[MATERIALS PROVIDED]:
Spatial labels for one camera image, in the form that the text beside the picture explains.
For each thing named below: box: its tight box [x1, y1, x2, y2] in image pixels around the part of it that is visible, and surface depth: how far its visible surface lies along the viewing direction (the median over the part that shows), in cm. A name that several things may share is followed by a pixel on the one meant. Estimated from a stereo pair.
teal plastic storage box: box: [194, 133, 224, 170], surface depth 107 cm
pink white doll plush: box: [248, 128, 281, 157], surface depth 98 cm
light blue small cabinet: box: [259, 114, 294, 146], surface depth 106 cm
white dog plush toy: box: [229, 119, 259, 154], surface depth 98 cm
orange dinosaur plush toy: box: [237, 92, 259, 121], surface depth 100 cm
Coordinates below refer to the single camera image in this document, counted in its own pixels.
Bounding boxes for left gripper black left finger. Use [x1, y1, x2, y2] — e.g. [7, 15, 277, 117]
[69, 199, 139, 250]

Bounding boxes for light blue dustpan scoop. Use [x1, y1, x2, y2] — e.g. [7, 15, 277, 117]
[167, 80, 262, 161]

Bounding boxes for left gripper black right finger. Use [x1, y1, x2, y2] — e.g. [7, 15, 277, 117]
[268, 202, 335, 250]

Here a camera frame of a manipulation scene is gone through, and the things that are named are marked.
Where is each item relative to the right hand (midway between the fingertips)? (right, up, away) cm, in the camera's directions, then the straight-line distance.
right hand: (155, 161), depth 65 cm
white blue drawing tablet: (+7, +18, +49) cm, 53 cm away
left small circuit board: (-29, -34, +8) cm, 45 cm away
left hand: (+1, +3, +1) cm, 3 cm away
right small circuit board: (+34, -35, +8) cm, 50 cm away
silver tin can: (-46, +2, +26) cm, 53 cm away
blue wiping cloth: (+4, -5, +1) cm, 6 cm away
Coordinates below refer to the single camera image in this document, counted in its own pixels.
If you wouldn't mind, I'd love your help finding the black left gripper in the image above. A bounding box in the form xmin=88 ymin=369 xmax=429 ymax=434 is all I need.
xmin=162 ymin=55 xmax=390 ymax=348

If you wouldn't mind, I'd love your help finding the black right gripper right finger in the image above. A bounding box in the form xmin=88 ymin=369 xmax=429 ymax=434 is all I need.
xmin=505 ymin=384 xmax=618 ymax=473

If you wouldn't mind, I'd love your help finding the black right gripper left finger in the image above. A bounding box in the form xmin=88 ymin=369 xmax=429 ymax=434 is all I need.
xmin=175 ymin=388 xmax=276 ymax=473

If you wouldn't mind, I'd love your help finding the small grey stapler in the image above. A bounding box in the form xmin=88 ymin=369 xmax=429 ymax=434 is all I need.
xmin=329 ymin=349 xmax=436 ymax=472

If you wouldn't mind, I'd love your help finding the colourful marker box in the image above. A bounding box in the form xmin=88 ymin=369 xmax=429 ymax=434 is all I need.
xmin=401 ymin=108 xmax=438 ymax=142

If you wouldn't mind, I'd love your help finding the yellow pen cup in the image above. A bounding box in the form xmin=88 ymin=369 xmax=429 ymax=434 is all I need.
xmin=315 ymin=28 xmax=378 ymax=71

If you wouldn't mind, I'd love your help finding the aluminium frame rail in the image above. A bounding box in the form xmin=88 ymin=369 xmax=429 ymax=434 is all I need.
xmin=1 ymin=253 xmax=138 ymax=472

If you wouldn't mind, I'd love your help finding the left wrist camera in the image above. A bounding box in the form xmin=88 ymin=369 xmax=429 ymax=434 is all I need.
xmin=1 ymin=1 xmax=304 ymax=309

==

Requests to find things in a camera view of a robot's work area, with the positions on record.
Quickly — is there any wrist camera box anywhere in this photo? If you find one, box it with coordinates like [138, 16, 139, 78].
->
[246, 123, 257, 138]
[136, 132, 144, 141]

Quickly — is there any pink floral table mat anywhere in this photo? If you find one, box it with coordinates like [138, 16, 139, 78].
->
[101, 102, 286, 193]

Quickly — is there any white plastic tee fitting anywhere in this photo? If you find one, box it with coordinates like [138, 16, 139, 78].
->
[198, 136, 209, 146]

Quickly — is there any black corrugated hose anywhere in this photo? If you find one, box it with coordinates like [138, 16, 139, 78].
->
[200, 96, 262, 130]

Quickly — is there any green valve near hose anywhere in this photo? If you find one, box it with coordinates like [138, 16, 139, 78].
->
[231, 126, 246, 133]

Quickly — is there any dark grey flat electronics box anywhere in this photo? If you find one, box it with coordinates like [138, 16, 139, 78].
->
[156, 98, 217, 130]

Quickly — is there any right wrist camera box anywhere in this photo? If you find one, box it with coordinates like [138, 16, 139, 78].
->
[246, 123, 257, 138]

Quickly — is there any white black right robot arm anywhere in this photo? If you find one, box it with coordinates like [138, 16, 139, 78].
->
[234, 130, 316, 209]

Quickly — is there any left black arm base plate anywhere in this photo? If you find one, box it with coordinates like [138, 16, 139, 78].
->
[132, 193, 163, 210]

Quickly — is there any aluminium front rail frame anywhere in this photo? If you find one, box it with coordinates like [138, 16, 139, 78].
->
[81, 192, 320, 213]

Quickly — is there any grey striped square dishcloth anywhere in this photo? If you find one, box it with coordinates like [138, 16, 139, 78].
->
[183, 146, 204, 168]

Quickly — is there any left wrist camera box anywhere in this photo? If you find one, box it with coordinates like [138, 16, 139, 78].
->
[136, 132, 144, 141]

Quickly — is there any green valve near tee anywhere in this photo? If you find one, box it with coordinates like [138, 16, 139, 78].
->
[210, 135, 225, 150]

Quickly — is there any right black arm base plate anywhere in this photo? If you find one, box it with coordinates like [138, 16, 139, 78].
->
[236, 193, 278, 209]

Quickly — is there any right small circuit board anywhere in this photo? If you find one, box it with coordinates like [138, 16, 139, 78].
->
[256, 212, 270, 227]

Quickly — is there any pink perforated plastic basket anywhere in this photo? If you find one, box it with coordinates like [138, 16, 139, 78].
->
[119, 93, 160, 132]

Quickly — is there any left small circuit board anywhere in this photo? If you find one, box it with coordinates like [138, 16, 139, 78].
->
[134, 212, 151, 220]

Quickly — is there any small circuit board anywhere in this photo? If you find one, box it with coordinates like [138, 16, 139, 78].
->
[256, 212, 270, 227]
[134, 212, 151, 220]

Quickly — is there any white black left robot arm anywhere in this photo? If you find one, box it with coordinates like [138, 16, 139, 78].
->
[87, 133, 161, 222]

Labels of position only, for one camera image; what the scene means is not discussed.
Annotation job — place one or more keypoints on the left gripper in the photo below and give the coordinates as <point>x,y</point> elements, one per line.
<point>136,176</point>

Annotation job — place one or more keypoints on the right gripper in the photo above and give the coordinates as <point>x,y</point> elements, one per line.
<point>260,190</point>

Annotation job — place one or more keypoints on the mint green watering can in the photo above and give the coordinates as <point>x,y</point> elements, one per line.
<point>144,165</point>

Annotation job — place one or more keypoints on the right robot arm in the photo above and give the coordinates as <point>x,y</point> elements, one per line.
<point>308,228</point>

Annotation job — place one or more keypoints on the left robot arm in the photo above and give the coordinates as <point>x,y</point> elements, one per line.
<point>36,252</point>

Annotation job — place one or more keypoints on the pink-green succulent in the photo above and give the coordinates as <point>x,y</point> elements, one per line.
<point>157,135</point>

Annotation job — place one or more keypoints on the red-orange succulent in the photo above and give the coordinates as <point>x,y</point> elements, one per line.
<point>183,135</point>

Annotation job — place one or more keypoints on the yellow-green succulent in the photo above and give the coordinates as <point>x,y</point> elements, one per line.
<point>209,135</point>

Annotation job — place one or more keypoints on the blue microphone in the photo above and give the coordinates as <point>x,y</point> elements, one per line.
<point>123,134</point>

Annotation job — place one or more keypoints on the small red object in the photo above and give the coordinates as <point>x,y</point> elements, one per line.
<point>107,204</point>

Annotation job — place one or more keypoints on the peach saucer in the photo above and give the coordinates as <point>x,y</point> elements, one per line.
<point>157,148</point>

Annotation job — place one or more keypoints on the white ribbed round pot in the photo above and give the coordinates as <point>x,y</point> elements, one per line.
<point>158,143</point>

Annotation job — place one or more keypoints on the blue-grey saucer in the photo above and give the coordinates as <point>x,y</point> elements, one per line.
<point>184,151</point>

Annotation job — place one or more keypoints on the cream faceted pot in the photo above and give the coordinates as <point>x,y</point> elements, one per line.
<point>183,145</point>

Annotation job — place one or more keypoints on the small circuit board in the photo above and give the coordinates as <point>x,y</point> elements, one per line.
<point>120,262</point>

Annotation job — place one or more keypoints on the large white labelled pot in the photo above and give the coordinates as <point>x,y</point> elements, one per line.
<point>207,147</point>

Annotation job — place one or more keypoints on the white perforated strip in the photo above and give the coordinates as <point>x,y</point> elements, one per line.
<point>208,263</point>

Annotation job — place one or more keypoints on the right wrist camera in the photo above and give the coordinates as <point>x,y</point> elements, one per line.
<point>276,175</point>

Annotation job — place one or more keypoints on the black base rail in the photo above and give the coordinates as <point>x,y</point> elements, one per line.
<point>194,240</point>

---

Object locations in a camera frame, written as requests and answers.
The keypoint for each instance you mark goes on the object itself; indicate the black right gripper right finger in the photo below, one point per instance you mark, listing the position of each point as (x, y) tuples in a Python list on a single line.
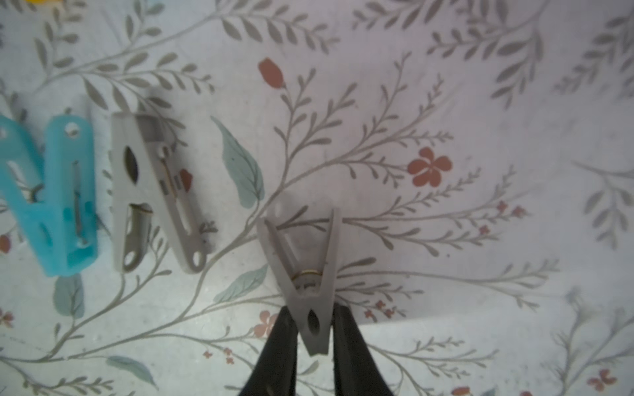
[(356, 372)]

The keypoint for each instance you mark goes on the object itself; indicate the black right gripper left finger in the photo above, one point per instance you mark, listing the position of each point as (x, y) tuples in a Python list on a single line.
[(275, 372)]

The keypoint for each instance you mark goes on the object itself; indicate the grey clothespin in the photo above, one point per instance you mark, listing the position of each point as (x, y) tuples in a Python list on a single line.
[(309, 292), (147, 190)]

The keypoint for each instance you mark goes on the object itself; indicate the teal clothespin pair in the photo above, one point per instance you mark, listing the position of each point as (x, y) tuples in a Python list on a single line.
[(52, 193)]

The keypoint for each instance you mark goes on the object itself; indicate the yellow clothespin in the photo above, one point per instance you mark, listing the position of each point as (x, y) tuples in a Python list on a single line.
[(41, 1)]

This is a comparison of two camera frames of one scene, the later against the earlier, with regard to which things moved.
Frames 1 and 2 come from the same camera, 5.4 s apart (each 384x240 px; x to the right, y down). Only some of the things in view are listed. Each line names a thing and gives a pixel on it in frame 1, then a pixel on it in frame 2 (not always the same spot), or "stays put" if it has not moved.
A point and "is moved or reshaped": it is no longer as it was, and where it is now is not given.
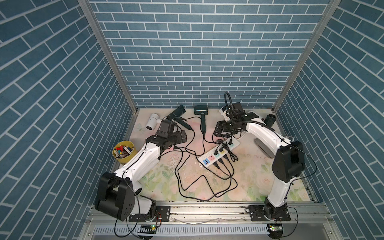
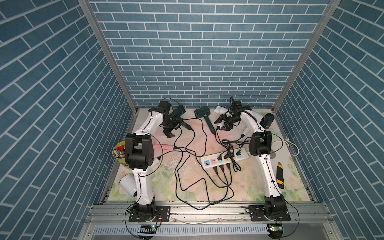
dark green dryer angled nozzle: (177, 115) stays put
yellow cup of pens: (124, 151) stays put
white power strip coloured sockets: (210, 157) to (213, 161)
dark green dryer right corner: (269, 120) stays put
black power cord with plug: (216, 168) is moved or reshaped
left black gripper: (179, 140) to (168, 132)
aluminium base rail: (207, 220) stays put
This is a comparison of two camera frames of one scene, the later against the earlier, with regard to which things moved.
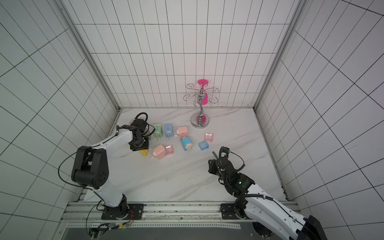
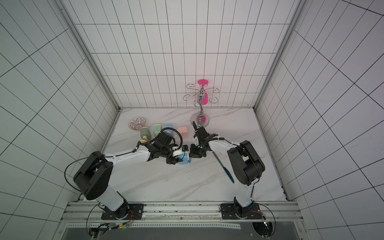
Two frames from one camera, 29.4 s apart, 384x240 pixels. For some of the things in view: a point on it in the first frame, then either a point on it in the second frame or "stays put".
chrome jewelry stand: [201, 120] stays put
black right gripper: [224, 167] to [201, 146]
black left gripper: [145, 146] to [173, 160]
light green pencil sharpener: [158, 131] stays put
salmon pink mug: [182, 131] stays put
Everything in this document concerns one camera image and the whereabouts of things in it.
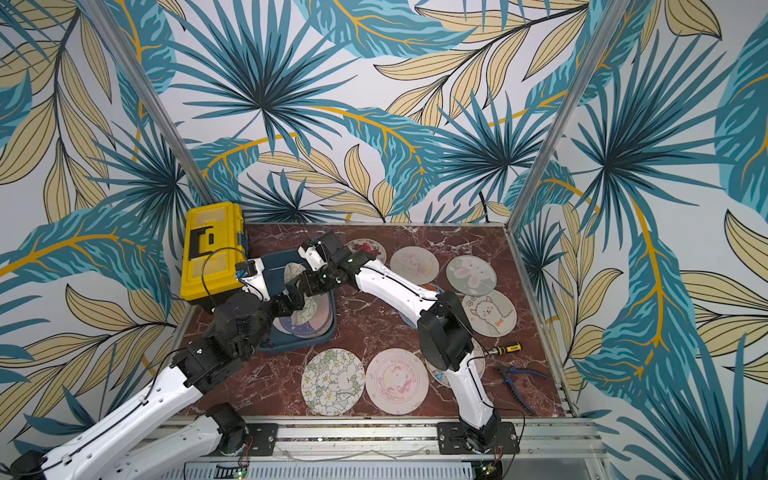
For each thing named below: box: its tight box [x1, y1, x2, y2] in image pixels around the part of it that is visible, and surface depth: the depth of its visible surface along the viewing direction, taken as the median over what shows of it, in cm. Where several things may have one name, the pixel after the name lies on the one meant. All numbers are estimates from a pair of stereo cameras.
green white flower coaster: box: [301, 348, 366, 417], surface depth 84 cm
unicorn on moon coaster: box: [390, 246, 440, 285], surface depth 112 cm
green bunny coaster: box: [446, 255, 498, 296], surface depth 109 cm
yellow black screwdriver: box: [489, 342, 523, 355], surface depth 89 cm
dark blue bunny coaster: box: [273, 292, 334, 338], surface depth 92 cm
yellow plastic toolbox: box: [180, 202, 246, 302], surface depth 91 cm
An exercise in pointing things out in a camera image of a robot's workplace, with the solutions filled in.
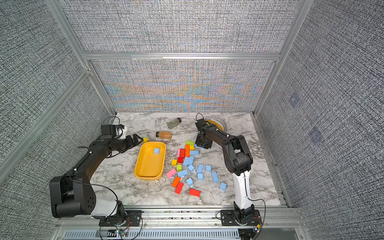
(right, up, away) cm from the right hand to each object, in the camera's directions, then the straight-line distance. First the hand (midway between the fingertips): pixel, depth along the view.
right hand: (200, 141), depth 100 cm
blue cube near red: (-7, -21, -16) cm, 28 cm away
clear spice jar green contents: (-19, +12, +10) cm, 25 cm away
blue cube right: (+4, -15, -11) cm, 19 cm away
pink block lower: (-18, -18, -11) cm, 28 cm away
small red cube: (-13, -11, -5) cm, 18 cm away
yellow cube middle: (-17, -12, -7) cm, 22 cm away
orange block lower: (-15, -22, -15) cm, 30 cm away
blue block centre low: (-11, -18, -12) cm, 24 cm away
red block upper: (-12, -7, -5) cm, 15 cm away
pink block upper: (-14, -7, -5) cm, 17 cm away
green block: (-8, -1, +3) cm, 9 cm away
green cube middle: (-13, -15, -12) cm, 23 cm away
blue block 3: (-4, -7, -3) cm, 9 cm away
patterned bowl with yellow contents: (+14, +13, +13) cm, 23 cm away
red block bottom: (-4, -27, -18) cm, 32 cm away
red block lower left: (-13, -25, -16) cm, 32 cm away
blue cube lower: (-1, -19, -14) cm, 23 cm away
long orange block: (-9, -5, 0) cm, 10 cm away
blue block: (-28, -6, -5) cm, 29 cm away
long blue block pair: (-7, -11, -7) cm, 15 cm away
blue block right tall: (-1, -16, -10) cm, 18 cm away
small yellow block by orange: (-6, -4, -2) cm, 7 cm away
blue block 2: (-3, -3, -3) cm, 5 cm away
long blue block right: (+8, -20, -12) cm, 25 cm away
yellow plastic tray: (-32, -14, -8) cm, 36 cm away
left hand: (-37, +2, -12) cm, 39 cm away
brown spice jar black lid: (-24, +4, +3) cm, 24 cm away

[EXERCISE DIRECTIONS]: Taking the records above as input, show every line in which the word "hose" is present.

[FINISHED TASK]:
Quickly — is there any black corrugated hose anywhere in this photo? If you find one, box it with coordinates like [138, 16, 139, 78].
Quickly — is there any green valve near hose anywhere in this photo? If you find one, box it with coordinates like [138, 16, 139, 78].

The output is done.